→ **WHAT YOU NEED TO DO**
Using the material that follows, output exactly the lines from the one containing "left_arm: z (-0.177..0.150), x" through the one containing "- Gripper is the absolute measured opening", with both ends kept.

→ **COLLECTED MATERIAL**
• • • • • • •
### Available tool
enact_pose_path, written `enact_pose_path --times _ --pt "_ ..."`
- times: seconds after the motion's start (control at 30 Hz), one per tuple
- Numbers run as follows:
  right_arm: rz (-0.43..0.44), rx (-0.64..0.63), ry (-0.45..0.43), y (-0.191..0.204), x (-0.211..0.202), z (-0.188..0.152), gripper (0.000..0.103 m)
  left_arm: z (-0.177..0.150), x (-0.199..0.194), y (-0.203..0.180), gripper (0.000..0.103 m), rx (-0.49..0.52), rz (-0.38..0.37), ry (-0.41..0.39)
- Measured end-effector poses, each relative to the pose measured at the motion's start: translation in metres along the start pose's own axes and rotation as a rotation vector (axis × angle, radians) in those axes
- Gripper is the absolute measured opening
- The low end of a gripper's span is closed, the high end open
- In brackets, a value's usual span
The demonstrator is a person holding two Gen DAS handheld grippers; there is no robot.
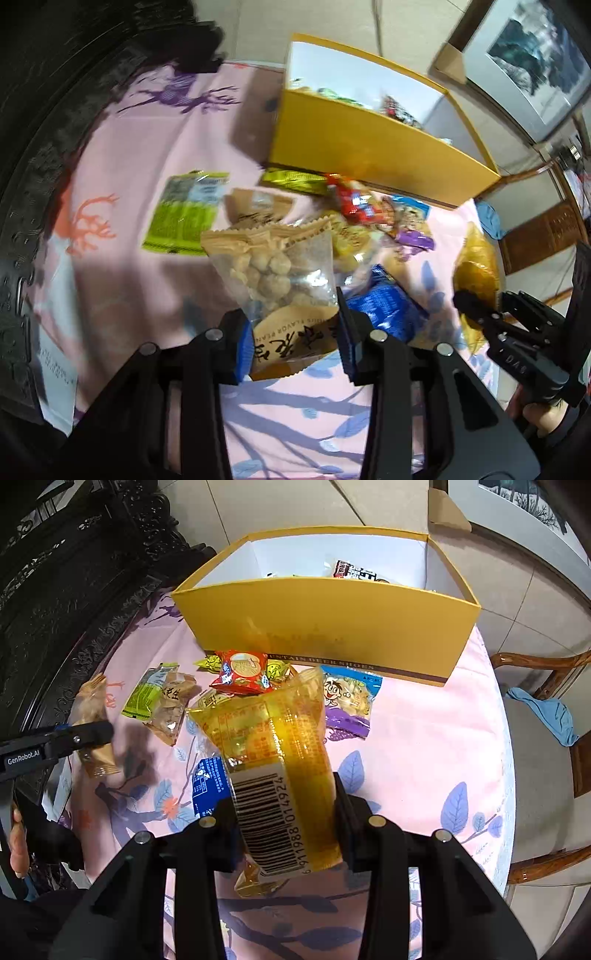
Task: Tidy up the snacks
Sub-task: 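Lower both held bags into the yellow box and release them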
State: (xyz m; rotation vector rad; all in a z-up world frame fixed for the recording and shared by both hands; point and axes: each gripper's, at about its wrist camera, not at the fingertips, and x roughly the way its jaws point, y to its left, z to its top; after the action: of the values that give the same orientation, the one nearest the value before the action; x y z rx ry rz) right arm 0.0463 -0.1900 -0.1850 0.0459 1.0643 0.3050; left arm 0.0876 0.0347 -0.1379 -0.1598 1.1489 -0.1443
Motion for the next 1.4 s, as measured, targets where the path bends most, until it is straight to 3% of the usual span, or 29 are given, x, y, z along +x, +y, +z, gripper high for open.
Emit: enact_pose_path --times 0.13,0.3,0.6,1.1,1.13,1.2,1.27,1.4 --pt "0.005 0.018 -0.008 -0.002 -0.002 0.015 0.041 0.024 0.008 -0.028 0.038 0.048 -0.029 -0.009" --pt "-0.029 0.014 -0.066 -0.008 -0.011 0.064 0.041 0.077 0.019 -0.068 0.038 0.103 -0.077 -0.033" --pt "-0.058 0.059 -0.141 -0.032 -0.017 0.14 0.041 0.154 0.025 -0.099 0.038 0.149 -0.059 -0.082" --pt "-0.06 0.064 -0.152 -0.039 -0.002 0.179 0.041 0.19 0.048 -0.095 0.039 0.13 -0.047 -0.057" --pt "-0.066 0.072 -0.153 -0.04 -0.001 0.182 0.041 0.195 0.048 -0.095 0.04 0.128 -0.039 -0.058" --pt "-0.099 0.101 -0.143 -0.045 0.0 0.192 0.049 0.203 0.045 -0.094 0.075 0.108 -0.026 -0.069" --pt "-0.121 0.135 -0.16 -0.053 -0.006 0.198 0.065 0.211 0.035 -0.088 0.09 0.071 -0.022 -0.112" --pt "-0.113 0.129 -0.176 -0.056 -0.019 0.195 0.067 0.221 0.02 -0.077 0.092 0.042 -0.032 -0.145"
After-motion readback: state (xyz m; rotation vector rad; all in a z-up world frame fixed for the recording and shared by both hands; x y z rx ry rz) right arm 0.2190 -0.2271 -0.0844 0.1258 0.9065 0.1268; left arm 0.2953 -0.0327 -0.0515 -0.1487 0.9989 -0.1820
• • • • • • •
→ **REPLY TO THE EXERCISE**
  left_arm: z (-0.177..0.150), x (-0.199..0.194), y (-0.203..0.180), gripper (0.000..0.103 m), rx (-0.49..0.52), rz (-0.38..0.37), ry (-0.41..0.39)
- Measured end-effector poses, each relative to the pose measured at the motion's start: translation in metres along the start pose's own axes and rotation as a rotation vector (axis × angle, radians) in those axes
- Gripper is the absolute measured opening

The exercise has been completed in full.